Personell "pfiff" die SG aus dem "letzten Loch". Ohne Joachim Boldsen und Michael V. Knudsen, Blazenko Lackovic weit unter Form und Marcin Lijewski deutlich gehandicapt mit einer Ellenbogen-Entzündung, ließen zunächst nicht auf ein Wunder hoffen.

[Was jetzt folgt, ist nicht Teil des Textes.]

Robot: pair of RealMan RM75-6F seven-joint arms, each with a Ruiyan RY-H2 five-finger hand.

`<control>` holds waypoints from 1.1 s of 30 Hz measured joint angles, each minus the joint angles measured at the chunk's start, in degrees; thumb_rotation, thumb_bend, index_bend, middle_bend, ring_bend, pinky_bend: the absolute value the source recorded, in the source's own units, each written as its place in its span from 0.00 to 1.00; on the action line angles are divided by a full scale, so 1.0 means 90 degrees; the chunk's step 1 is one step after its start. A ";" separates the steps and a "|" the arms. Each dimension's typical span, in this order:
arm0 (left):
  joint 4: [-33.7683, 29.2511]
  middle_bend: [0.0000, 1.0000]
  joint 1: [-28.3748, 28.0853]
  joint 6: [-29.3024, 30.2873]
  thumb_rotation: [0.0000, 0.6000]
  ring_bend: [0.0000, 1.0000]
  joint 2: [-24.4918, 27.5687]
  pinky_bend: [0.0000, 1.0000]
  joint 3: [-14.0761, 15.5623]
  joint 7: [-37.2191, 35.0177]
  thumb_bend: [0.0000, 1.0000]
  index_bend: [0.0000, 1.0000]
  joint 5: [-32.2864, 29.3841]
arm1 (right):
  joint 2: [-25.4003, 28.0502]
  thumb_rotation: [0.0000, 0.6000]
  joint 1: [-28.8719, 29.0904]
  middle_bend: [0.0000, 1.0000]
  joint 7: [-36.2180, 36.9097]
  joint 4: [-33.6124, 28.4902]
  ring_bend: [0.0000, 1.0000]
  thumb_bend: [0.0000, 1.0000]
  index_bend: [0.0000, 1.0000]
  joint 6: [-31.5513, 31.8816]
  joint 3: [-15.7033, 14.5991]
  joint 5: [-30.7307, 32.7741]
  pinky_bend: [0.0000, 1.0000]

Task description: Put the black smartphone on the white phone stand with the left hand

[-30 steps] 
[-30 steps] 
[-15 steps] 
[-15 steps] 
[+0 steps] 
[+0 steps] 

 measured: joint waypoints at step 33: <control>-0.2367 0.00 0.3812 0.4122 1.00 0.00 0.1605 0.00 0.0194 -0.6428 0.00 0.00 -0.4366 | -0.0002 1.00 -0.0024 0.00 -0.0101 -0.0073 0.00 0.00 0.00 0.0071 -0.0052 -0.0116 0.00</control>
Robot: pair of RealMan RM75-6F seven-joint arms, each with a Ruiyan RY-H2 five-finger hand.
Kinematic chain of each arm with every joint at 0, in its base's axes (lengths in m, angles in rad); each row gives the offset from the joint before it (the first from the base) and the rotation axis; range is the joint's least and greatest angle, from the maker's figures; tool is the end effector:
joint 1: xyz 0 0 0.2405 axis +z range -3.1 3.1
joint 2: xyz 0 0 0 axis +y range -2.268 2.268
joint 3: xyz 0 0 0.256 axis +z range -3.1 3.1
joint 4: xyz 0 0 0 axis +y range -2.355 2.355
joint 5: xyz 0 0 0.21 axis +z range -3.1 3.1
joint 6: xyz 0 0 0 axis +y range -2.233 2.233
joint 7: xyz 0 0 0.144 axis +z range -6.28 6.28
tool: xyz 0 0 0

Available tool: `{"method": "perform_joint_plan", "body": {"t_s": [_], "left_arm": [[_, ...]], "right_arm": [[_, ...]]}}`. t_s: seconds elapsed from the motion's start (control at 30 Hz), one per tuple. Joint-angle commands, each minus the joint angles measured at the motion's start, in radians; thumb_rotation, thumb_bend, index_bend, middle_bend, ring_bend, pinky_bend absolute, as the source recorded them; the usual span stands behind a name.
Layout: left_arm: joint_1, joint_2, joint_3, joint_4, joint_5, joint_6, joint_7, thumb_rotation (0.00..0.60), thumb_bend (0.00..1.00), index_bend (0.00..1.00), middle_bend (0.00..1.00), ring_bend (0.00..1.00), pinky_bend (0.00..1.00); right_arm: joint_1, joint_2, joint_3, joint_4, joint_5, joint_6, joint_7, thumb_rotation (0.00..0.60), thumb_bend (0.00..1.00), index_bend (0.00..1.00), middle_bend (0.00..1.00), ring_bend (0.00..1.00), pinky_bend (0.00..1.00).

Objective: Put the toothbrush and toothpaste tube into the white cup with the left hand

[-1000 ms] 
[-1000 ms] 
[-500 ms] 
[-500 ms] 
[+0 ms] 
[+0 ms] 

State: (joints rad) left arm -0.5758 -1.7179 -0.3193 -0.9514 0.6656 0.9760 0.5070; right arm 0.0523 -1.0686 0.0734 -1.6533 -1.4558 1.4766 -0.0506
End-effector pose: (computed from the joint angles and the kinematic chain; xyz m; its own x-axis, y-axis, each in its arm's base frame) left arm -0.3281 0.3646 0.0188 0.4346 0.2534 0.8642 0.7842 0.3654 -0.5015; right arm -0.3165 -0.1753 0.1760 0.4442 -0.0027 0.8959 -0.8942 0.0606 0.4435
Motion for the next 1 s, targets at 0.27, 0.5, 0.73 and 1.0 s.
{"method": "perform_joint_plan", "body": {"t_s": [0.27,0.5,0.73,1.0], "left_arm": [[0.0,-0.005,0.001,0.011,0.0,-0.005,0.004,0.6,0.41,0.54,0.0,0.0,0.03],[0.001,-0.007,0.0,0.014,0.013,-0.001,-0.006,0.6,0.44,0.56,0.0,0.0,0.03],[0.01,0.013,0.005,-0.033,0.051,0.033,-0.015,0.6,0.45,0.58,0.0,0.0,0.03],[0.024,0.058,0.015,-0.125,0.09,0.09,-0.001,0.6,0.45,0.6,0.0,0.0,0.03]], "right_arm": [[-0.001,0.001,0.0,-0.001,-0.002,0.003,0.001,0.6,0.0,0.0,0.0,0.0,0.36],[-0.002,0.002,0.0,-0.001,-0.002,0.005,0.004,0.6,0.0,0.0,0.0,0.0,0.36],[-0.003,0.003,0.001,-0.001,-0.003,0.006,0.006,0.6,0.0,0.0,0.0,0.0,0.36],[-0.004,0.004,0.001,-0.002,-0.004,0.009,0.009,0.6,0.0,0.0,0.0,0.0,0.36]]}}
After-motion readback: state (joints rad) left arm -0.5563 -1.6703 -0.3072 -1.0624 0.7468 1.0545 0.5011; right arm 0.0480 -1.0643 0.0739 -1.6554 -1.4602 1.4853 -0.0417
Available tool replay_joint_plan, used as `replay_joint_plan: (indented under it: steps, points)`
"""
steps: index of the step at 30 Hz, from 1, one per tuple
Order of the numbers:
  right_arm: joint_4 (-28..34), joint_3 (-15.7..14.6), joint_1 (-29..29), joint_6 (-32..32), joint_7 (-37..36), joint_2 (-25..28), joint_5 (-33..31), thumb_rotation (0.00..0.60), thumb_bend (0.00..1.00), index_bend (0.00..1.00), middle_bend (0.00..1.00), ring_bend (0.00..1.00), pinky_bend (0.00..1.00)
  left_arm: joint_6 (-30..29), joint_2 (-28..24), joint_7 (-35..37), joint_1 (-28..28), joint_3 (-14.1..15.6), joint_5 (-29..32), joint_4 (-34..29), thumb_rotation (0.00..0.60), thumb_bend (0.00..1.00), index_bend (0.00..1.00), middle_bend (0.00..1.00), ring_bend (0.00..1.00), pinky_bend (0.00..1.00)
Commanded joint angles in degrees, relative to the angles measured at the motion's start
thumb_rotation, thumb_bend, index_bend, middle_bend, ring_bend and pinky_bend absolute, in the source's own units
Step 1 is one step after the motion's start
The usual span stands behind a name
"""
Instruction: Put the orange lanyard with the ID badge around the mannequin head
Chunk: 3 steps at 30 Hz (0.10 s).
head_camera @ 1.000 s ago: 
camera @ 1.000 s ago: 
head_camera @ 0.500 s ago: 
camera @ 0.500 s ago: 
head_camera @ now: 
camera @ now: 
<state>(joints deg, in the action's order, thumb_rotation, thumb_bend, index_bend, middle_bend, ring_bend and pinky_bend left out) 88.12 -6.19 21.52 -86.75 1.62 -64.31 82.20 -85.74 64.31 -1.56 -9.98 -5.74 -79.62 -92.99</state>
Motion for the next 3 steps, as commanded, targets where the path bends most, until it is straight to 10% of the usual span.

So blieben sowohl der Kroate als auch der Pole wie zuletzt weit hinter ihren Möglichkeiten, wobei ihnen die kämpferische Einstellung nicht abzusprechen war. "Das zeichnet uns in der jetzigen Situation aus, dass dann andere Spieler in die Bresche springen und die Kohlen aus dem Feuer holen", stellte SG-Kapitän Søren Stryger fest und spielte damit besonders auf Kasper Nielsen an, der in der Schlussphase als Konter-Spieler von sich Reden machte und wichtige Treffer für die SG erzielte.

Blazenko Lackovic brauchte eine gewisse Anlaufzeit.

So schön der Sieg aber auch sei, war man sich bei der SG einig, so dürfe man nicht glauben, dass das Rückspiel nur reine Formsache sei. "Auf der einen Seite ist es ein gutes Polster. Aber wenn wir in der Lage sind, in Kiel zu gewinnen ist der THW auch stark genug bei uns zum Erfolg zu kommen. Deshalb sind vier Tore wiederum nichts", sagte Johnny Jensen nach dem Spiel.
THW-Kapitän Stefan Lövgren schob vorsichtshalber schon einmal die Favoritenrolle nach Flensburg, war sich aber sicher, dass der THW am Sonnabend sein wahres Gesicht zeigen werde. "Wenigstens sind es keine acht Tore, die wir aufholen müssen", so der Kapitän scherzhaft nachdem seine Mannschaft bereits mit 21:29 hintengelegen hatte. Somit gewann die SG das 50. Nordderby und schickt sich nun an, am Sonnabend im 100. Europapokalspiel der Vereinsgeschichte sich selbst mit dem möglichen Einzug ins Halbfinale der Königsklasse das schönste Geschenk zu machen.